Joakim Eskildsen was born in 1971 in Copenhagen, Denmark. He lives and works in Berlin.> Read more
Joakim Eskildsen started photography under the Danish Royal Court photographer, Mrs. Rigmor Mydtskov. In 1994, he moved to Finland to learn the craft of photo book making with Jyrki Parantainen and Pentti Sammallahti, at the University of Art and Design in Helsinki. He graduated with a Master of Arts four years later.

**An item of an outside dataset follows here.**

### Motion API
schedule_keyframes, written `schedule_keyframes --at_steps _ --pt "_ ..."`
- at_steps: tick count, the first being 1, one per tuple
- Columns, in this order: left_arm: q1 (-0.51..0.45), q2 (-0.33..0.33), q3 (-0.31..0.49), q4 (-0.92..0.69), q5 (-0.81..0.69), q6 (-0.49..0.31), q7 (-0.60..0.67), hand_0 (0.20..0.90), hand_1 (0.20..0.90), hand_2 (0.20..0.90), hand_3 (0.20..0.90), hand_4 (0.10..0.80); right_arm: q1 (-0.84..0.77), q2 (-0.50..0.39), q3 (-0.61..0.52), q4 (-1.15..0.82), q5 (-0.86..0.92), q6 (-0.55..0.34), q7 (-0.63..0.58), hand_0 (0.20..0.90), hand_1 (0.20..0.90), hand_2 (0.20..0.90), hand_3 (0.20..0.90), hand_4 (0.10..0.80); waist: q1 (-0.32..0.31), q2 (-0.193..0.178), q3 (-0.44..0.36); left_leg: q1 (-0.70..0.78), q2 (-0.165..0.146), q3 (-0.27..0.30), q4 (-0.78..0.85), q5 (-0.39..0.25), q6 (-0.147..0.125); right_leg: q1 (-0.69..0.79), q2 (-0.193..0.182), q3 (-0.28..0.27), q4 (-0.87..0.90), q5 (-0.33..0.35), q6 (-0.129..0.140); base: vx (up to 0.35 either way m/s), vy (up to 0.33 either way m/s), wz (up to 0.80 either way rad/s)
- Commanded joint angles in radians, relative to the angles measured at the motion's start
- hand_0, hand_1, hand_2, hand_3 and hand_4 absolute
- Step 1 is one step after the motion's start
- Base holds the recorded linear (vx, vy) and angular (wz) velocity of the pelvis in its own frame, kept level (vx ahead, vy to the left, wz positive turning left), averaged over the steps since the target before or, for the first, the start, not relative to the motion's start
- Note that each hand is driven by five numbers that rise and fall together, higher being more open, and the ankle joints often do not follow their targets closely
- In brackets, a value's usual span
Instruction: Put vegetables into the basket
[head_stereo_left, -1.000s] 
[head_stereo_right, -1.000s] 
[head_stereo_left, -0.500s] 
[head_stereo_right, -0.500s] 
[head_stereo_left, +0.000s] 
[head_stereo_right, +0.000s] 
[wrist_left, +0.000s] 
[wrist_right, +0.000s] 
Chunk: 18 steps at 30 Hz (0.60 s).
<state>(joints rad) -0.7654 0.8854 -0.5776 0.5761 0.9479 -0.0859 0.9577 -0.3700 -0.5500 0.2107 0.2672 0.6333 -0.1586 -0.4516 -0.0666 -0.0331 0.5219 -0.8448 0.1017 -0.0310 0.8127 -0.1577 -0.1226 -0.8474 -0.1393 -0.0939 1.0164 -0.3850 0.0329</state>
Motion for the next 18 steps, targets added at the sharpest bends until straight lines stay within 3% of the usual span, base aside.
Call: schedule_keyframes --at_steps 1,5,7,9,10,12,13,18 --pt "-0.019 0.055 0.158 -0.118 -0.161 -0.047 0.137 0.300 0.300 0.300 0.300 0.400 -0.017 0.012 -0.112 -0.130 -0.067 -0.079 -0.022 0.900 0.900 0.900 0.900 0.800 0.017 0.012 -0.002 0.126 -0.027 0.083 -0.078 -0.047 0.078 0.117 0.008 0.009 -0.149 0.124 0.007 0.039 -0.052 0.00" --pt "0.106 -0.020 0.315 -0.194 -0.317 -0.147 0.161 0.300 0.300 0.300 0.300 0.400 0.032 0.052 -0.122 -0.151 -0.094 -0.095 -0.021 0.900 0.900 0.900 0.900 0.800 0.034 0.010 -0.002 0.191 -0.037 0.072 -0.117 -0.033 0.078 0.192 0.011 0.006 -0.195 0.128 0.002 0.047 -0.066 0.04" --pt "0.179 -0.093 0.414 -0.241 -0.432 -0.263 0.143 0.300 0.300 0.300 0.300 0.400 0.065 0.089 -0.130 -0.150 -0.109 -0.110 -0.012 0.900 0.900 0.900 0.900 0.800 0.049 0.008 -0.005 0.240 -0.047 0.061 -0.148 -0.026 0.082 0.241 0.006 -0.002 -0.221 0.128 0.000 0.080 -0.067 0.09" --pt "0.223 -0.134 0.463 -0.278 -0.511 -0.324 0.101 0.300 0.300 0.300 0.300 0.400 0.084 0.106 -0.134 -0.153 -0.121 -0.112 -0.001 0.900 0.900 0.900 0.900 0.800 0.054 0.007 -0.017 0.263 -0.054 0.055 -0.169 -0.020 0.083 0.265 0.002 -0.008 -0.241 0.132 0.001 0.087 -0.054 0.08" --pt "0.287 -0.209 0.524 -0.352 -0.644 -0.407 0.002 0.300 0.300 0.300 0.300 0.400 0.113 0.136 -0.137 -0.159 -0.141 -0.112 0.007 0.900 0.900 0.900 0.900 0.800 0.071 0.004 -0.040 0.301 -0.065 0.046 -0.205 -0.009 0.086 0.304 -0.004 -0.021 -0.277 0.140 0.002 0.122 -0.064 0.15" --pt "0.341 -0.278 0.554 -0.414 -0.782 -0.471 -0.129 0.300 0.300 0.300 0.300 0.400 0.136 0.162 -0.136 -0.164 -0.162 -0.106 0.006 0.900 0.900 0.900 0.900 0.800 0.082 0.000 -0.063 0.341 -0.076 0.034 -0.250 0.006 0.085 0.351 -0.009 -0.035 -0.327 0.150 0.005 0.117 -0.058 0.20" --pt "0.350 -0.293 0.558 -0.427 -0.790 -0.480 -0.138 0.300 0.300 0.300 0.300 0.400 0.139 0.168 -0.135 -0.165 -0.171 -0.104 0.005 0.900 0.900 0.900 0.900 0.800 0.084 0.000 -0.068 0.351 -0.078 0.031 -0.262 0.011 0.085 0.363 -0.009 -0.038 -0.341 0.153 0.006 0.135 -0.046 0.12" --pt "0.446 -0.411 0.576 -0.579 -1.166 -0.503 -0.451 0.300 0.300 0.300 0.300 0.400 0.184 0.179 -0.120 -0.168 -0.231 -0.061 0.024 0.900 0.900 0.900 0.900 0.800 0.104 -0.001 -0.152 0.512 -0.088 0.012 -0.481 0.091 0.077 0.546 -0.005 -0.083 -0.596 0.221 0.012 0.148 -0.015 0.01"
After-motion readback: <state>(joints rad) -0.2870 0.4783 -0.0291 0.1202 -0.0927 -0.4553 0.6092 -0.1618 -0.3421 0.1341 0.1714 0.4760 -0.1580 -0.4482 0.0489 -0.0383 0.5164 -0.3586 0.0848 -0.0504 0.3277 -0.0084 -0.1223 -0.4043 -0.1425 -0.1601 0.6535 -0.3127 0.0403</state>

Joakim Eskildsen often works with his wife, the writer Cia Rinne. During the 1990s, they created their first collaborative projects: Nordic Signs (1995), a collection of photographs taken in Northern Europe that constitute an hymn to nature; Bluetide (1997), the story of Apulia, a Portuguese fishing town touched by erosion; and iChikenMoon (1999), which won the best foreign title in 2000 at the Phoyo-Eye books & Prints annual Awards.
In 2007, Joakim Eskildsen exhibited The Roma Journeys for the first time at the Nikolaj Copenhagen Contemporary Art Center. This series is a testimony to the Roma people’s lives and journeys captured in seven different countries. The book received the Amilcare Ponchielli Award given by the Dutch Academy of photography.
Joakim Eskildsen then went on to realize three more series: Home Works, a photographic ode to family and time, American Realities in 2011, an exploration of adverse effects of the economic crisis on the country’s population and rising poverty, and Cuba in 2013, a testimonial of Havana’s architectural evolution.
Three of his books were published by Steidl.